As LNG contract prices are typically based on the average of the preceding six to nine months, it will be mid-2015 before suppliers feel the full effects of the low oil price on their cash flow.
According to Wood Mackenzie, currently, Asian contract prices sit around US$16/mmbtu – relatively high compared to spot which is trading in the region of US$10/mmbtu. This will provide an incentive to buyers to reduce contract supply and increase demand for spot LNG which could drive the price close to the cap set by oil prices.
However, that cap has fallen from US$17-19/mmbtu in Q1 2014 to some US$11/mmbtu and, from mid-2015, spot priced LNG could trade at a significant discount. By this time, contract prices will be lower than WoodMackenzie’s forecast of future oil price levels and demand for spot LNG will consequently reduce.
Whether the drop in oil price will improve buyer appetite for oil indexation over alternative pricing arrangements, including Henry Hub from the US, will depend on whether the oil price shift is perceived as temporary, or a permanent feature of the market. Inevitably a low oil priced environment reduces the relative attractiveness of US LNG.
Yet there are limitations to a simple comparison of delivered price. Some buyers will continue to perceive additional value in the flexibility of US LNG, whereas others will always prefer equity production offered from the more integrated projects outside the US.
In addition, buyers and sellers need to agree mutually acceptable oil indexation terms before deals can be struck. They have been unable to reach a consensus for the last two years and the oil price drop could drive them further apart.

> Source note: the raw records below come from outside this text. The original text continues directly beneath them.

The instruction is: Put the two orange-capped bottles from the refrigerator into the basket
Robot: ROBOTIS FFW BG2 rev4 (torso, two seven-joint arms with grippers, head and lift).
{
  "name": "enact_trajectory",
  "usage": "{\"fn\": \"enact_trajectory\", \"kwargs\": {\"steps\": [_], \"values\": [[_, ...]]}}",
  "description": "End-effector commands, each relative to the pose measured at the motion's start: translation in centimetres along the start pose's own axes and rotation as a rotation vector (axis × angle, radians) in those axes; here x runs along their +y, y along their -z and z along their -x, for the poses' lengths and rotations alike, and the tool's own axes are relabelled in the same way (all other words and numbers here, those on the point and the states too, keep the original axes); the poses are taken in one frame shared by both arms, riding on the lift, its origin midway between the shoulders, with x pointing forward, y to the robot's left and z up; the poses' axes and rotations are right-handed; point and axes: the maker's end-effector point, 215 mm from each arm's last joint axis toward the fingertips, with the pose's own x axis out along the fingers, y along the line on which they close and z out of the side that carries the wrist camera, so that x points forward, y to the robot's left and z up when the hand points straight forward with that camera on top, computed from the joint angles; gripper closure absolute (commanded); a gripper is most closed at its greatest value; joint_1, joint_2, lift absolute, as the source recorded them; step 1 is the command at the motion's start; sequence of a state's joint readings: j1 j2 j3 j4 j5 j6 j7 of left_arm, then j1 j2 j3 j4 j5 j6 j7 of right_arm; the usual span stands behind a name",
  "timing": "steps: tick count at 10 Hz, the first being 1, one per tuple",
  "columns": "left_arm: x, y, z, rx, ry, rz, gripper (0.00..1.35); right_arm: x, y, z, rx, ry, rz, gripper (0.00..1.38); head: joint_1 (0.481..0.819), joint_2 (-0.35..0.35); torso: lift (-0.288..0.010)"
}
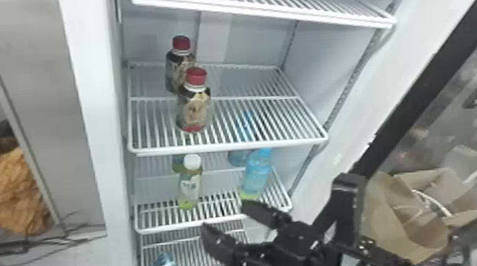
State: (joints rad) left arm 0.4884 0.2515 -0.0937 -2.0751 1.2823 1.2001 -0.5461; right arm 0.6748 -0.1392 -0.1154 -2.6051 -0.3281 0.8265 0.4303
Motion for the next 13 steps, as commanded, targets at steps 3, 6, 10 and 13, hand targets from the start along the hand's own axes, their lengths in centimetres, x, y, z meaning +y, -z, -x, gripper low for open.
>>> {"fn": "enact_trajectory", "kwargs": {"steps": [3,6,10,13], "values": [[0.0,-0.1,0.0,0.000,0.000,-0.002,1.21,-2.5,-5.6,1.8,-0.293,0.123,0.067,0.21,0.695,-0.350,-0.040],[0.0,-0.1,0.0,0.000,0.000,-0.002,1.21,-4.5,-7.6,4.9,-0.484,0.273,0.064,0.21,0.695,-0.350,-0.040],[0.0,-0.1,0.0,0.000,0.000,-0.002,1.21,-4.9,-7.0,5.7,-0.454,0.332,0.036,0.22,0.695,-0.350,-0.040],[0.0,-0.1,0.0,-0.001,-0.001,-0.004,1.21,-5.0,-7.0,5.8,-0.447,0.344,0.041,0.22,0.695,-0.350,-0.040]]}}
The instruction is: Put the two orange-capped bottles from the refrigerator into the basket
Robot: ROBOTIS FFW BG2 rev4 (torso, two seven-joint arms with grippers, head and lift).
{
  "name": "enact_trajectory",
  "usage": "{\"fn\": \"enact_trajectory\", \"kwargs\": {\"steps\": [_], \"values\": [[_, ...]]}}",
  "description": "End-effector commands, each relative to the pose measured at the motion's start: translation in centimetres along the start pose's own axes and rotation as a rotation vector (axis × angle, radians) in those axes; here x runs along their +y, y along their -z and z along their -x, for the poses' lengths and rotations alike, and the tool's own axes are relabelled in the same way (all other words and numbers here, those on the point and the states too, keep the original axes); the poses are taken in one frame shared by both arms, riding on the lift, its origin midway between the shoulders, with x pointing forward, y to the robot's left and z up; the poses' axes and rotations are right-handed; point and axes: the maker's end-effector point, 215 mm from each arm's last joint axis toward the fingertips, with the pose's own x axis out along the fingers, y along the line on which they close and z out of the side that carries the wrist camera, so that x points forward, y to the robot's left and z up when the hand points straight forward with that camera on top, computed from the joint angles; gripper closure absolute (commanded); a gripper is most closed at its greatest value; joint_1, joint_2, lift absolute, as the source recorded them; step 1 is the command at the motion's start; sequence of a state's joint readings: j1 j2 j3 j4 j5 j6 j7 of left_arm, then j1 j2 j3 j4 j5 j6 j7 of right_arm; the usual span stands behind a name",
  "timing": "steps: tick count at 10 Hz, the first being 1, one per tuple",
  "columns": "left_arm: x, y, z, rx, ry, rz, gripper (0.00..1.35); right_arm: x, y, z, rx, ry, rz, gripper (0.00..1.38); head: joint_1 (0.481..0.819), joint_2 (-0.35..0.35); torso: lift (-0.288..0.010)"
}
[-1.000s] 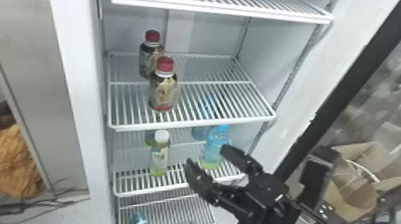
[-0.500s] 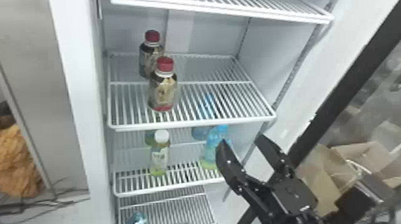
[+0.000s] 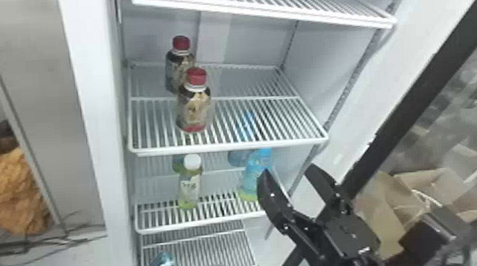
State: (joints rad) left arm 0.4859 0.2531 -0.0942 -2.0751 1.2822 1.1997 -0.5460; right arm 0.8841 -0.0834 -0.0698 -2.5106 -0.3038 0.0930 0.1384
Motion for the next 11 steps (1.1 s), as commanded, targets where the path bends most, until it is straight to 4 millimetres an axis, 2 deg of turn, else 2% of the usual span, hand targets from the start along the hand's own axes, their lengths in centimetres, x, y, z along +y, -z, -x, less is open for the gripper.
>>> {"fn": "enact_trajectory", "kwargs": {"steps": [1,11], "values": [[0.00,-0.01,0.01,0.000,0.000,0.000,1.21,0.00,-0.12,0.03,-0.001,0.002,0.005,0.22,0.695,-0.350,-0.040],[0.07,-0.11,0.22,-0.015,0.001,0.008,1.21,0.17,0.09,0.01,0.003,-0.001,0.006,0.22,0.695,-0.350,-0.040]]}}
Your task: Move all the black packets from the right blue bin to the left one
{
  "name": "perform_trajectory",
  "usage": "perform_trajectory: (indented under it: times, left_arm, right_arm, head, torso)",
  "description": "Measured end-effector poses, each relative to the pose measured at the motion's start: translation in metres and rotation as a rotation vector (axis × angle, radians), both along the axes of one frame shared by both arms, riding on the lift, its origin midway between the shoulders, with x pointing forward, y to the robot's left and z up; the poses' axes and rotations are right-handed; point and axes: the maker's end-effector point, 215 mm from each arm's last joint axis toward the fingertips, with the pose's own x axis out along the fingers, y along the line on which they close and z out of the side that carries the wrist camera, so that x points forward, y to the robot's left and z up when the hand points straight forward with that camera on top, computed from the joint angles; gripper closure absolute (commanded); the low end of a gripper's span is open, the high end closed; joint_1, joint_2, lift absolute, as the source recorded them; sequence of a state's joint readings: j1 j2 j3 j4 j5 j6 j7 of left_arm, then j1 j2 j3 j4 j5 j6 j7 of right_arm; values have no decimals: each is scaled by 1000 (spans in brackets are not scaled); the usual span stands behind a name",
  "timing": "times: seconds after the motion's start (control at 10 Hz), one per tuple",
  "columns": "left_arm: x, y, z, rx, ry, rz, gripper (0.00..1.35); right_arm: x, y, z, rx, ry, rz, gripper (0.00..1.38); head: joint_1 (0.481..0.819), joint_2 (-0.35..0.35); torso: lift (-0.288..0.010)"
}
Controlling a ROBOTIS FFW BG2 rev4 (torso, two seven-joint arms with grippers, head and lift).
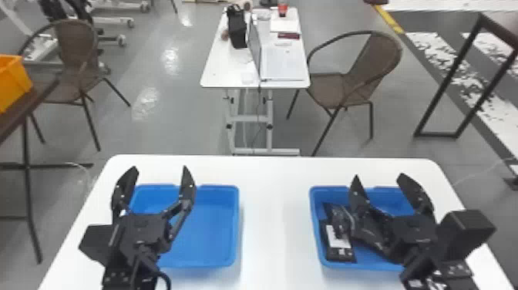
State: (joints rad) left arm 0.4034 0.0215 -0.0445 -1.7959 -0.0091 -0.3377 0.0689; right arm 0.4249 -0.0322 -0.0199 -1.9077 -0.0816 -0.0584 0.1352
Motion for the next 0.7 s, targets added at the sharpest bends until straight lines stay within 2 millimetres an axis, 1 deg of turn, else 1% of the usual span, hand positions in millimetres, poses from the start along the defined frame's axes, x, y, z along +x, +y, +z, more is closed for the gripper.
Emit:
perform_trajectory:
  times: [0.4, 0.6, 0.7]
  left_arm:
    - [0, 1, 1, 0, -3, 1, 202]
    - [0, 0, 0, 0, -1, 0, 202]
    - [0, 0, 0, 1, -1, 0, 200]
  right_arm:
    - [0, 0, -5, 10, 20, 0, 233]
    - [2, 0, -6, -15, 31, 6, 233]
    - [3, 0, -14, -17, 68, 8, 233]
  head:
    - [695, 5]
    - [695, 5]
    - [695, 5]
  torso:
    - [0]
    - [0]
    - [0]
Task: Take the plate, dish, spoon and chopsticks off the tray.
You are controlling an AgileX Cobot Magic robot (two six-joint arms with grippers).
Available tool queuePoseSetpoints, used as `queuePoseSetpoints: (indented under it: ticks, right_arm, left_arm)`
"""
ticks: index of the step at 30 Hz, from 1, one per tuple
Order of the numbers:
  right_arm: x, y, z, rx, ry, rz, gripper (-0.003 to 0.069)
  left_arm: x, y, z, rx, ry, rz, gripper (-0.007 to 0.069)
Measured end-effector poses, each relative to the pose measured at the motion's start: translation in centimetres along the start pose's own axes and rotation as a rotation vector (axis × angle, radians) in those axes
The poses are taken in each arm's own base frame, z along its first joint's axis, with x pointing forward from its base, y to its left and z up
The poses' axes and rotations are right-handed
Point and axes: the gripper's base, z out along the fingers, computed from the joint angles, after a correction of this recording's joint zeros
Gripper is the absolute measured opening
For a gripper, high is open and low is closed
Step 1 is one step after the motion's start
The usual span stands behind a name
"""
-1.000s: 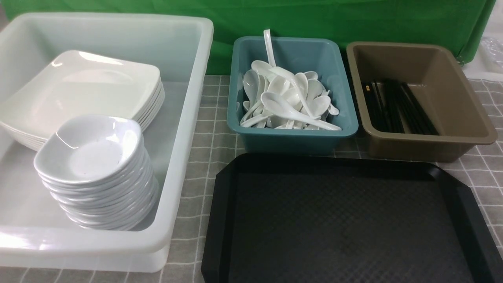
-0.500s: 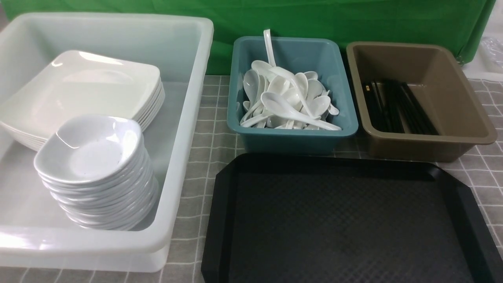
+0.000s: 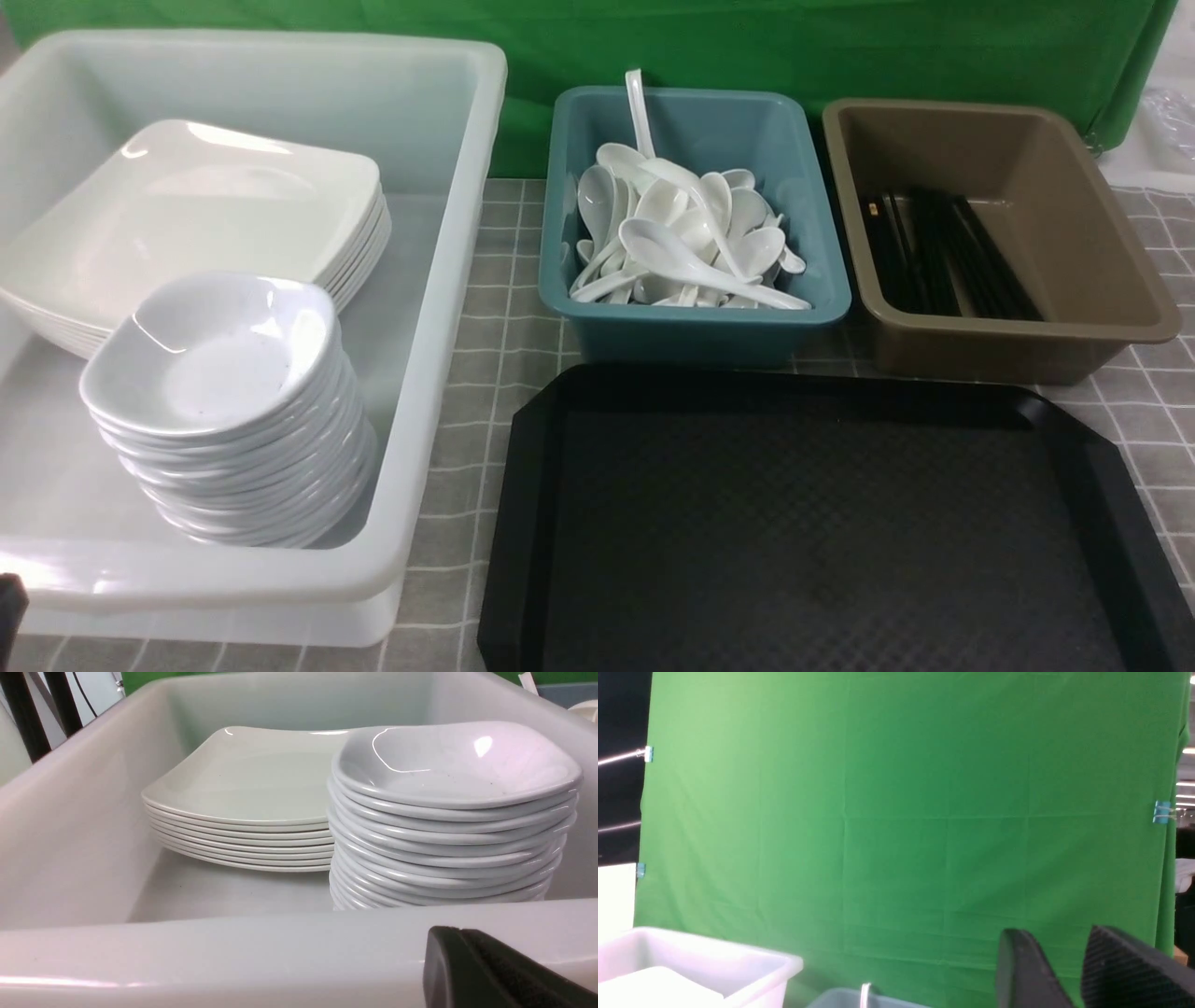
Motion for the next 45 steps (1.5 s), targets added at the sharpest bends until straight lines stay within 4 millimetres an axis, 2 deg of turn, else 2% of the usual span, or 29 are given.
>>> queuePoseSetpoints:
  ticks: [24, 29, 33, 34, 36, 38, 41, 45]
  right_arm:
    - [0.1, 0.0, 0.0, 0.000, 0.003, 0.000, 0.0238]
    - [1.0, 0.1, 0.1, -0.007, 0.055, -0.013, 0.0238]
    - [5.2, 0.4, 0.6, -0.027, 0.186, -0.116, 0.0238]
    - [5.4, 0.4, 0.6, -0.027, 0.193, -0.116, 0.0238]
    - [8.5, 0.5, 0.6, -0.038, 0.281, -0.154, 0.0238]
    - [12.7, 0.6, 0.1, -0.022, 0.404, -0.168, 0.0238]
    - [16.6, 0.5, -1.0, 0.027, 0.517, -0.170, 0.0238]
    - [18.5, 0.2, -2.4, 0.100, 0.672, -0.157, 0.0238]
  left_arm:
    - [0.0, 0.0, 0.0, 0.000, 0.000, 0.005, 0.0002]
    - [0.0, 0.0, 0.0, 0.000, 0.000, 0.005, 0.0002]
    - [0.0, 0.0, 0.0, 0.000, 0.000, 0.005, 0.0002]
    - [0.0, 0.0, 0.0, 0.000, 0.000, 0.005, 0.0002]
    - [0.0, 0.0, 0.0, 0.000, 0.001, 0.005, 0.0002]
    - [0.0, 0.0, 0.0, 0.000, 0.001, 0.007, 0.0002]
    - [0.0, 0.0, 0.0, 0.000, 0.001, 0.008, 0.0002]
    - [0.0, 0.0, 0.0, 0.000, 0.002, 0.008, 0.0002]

WoodMackenzie’s existing base case forecast already expects multiple projects not to proceed because of impending oversupply and market competition. The fall in oil prices will likely force some of the less commercially attractive projects to be shelved, enabling companies to shift the blame for project postponements that should have been made 12 to 24 months ago.
For now, WoodMackenzie remains comfortable with its expectation that Asian contract pricing will continue to evolve and that lower oil-indexed pricing with s-curves will be a feature. WoodMackenzie are also confident in its expectations of new LNG volumes coming from the US and elsewhere which will lead to an over-supplied market where all new supply faces challenges on the road to development.